Harding learned this the hard way. After his first record-breaking harvest, he sunk a huge portion of his profits into immediately replanting his plots, only to find that nothing came up.

While the motives behind this tradition have been lost darn genocide! Unfortunately, American ginseng hunters have no such tradition. Nor did the Chinese, which is another reason they buy so much of ours—theirs is mostly gone due to voracious harvesting. Years of rising prices and rampant overharvesting have decimated the wild ginseng population.

Many states have cracked down on ginseng poaching, after years of essentially no enforcement at all, and others have raised the harvesting age from five to 10 years. Here I speak from experience. However, a little Googling led me to a U.

She made a sound like a spit-take. Is it a common plant? The rare plants person was not in, and I got his voice mail. I went into the woods on a footpath and before long I was in the forest. The sloping ground and thick tree cover looked promising. Ginseng grows around hickory trees, and near a plant called bloodroot.

My enthusiasm for poaching was lessening by the minute, but I remembered one of the ginseng hunters saying that ginseng is always found in the nastiest, thorniest, thickest areas. With visions of top-shelf liquor dancing in my head, I plunged into a nearby thicket and began descending a tangled slope.

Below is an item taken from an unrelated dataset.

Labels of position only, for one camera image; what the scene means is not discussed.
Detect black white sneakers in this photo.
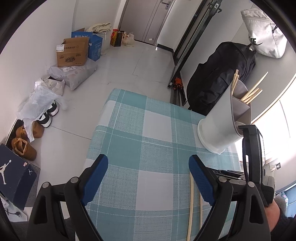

I was seeing plenty of plants, but they all looked exactly the same. In the meantime I was getting whipped in the face repeatedly with branches while a swarm of mosquitoes injected every square inch of my exposed flesh with, I assume, West Nile virus.

Man, this poaching was harder than I thought. After about an hour of this futility my back hurt, I was covered in sweat, and I decided to quit. He is now trying to sell a juice made from the ginseng berry, a red fruit that appears on the plant in late summer and has traditionally been used for seed, if at all. The small body of research concerning the ginseng berry has found that it contains many of the active ingredients found in the root and that it may be an effective treatment for diabetes and weight loss.

Harding says he has several loyal customers who swear by it. When he got down to his target weight he stopped taking it and right away gained back the 60 pounds. Then he started taking it again and lost the weight again. Now he takes it religiously. If he travels, I have to overnight it to his hotel wherever he is.

make money selling ginseng

This client, who Harding says is some kind of big-time businessman, saw the billion-dollar potential of a mass-marketed ginseng berry weight-loss supplement and, through a doctor friend in Baltimore, set up a subject double-blind scientific trial to verify his claims.

But at the last minute, Harding balked at supplying the juice. Additional Resources Best Of D. Do This Sponsored Content Deals Promotions Events Downtown Holiday Market Guide Camp Guide User Tools Subscribe Login Register Logout ETC Jun 27, 12 AM. Photograph by Darrow Montgomery. City Dismantles NoMa Homeless Encampment. Bill Would Tighten Tenant-Friendly Law. Barry Farm Relocations to Begin This Summer, Displacing Residents.